Your task is to copy the listing exactly. Drop any pictures from the copy.

====== INFORMATION PROVIDED ======

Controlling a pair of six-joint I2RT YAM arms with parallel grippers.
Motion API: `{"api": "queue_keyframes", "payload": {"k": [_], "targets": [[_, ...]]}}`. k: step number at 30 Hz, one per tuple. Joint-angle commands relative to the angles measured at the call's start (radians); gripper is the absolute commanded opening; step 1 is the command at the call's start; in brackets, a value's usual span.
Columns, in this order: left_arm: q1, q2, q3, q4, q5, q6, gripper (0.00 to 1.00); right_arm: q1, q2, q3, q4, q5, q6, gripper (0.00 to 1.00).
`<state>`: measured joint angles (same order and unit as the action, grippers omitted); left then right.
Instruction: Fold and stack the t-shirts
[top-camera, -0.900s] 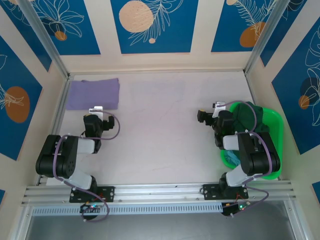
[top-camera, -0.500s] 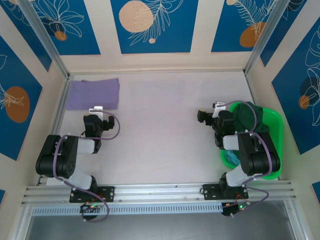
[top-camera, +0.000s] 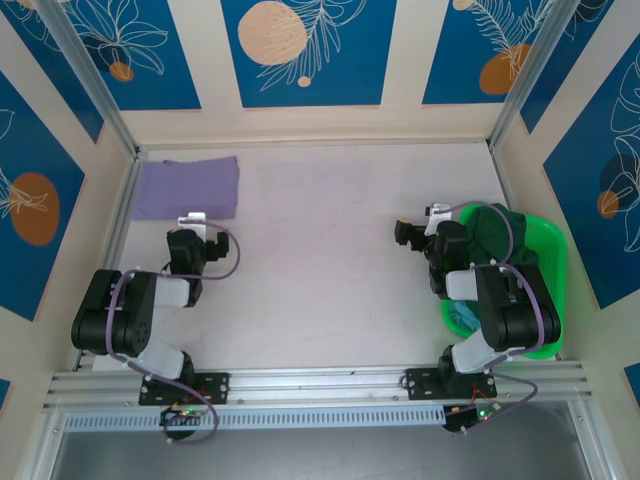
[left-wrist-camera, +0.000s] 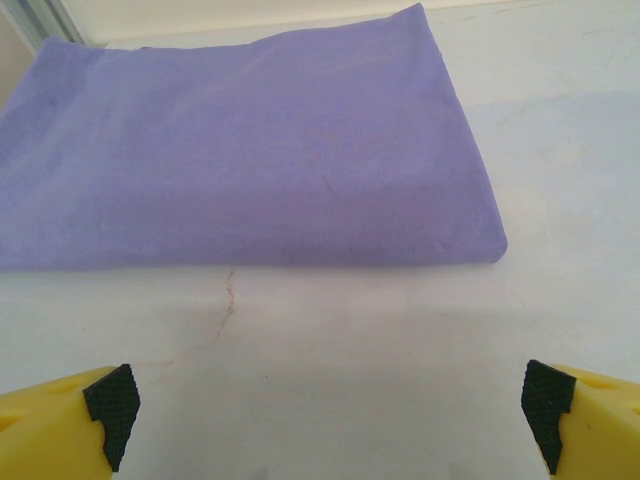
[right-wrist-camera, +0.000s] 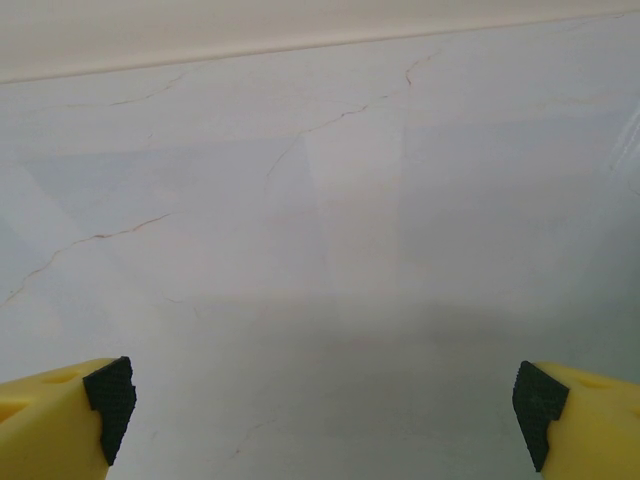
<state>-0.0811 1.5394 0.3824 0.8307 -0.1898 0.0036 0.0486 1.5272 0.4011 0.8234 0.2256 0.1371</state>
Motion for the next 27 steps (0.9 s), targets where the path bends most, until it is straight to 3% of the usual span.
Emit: {"api": "queue_keyframes", "payload": {"k": [1, 4, 5, 7, 11, 14, 17, 21, 25, 27], "targets": [[-0.002, -0.017, -0.002, 0.034, 0.01, 0.01, 1.0, 0.002, -0.006, -0.015, 0.05, 0.095, -0.01, 0.99], [-0.001, -0.116, 0.003, -0.056, -0.028, -0.006, 1.0, 0.024, -0.043, -0.019, 0.035, 0.099, -0.034, 0.99], [-0.001, -0.156, 0.012, -0.104, -0.035, -0.007, 1.0, 0.037, -0.075, -0.005, -0.015, 0.154, -0.034, 0.99], [-0.002, -0.23, 0.029, -0.187, -0.039, -0.007, 1.0, 0.071, -0.176, 0.052, -0.19, 0.21, -0.054, 0.99], [-0.013, -0.396, 0.078, -0.283, -0.023, -0.063, 1.0, 0.158, -0.408, 0.046, -0.289, 0.212, -0.118, 0.99], [-0.016, -0.494, 0.155, -0.341, 0.039, -0.139, 1.0, 0.165, -0.604, 0.091, -0.542, 0.221, 0.047, 0.99], [-0.013, -0.576, 0.271, -0.495, -0.024, -0.359, 1.0, 0.117, -0.747, 0.147, -0.811, 0.188, 0.251, 0.99], [-0.01, -0.658, 0.393, -0.686, -0.049, -0.548, 1.0, 0.049, -0.875, 0.139, -1.004, 0.207, 0.472, 0.99], [-0.012, -0.703, 0.447, -0.806, 0.019, -0.634, 1.0, -0.02, -0.907, 0.177, -1.121, 0.179, 0.574, 0.99], [-0.015, -0.703, 0.422, -0.774, 0.148, -0.647, 1.0, -0.047, -0.843, 0.268, -1.236, 0.219, 0.585, 0.99]]}}
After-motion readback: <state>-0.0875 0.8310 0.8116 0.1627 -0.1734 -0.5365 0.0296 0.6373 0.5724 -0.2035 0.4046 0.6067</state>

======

REPLY –
Controlling a pair of six-joint I2RT YAM arms with parallel grippers.
Motion API: `{"api": "queue_keyframes", "payload": {"k": [_], "targets": [[_, ...]]}}`. k: step number at 30 Hz, one per tuple. Joint-angle commands relative to the angles measured at the call's start (radians); gripper is the absolute commanded opening; step 1 is the command at the call's start; in brackets, a value's usual span.
Columns, in this order: left_arm: q1, q2, q3, q4, q5, q6, gripper (0.00 to 1.00); right_arm: q1, q2, q3, q4, q5, q6, gripper (0.00 to 1.00).
`<state>`: measured joint angles (same order and unit as the action, grippers omitted); left then right.
Instruction: Fold and stack the t-shirts
[top-camera, -0.900s] 
[top-camera, -0.500s] 
[top-camera, +0.000s] 
[left-wrist-camera, +0.000s] 
[right-wrist-camera, +0.000s] 
<state>-0.0811 1.5394 0.3824 0.8307 -0.1898 0.0036 0.0486 1.5272 0.4011 0.8234 0.2256 0.1371</state>
Motion for the next 27 steps (0.9 s), targets where the path bends most, until it is straight to 3% of the usual span.
Emit: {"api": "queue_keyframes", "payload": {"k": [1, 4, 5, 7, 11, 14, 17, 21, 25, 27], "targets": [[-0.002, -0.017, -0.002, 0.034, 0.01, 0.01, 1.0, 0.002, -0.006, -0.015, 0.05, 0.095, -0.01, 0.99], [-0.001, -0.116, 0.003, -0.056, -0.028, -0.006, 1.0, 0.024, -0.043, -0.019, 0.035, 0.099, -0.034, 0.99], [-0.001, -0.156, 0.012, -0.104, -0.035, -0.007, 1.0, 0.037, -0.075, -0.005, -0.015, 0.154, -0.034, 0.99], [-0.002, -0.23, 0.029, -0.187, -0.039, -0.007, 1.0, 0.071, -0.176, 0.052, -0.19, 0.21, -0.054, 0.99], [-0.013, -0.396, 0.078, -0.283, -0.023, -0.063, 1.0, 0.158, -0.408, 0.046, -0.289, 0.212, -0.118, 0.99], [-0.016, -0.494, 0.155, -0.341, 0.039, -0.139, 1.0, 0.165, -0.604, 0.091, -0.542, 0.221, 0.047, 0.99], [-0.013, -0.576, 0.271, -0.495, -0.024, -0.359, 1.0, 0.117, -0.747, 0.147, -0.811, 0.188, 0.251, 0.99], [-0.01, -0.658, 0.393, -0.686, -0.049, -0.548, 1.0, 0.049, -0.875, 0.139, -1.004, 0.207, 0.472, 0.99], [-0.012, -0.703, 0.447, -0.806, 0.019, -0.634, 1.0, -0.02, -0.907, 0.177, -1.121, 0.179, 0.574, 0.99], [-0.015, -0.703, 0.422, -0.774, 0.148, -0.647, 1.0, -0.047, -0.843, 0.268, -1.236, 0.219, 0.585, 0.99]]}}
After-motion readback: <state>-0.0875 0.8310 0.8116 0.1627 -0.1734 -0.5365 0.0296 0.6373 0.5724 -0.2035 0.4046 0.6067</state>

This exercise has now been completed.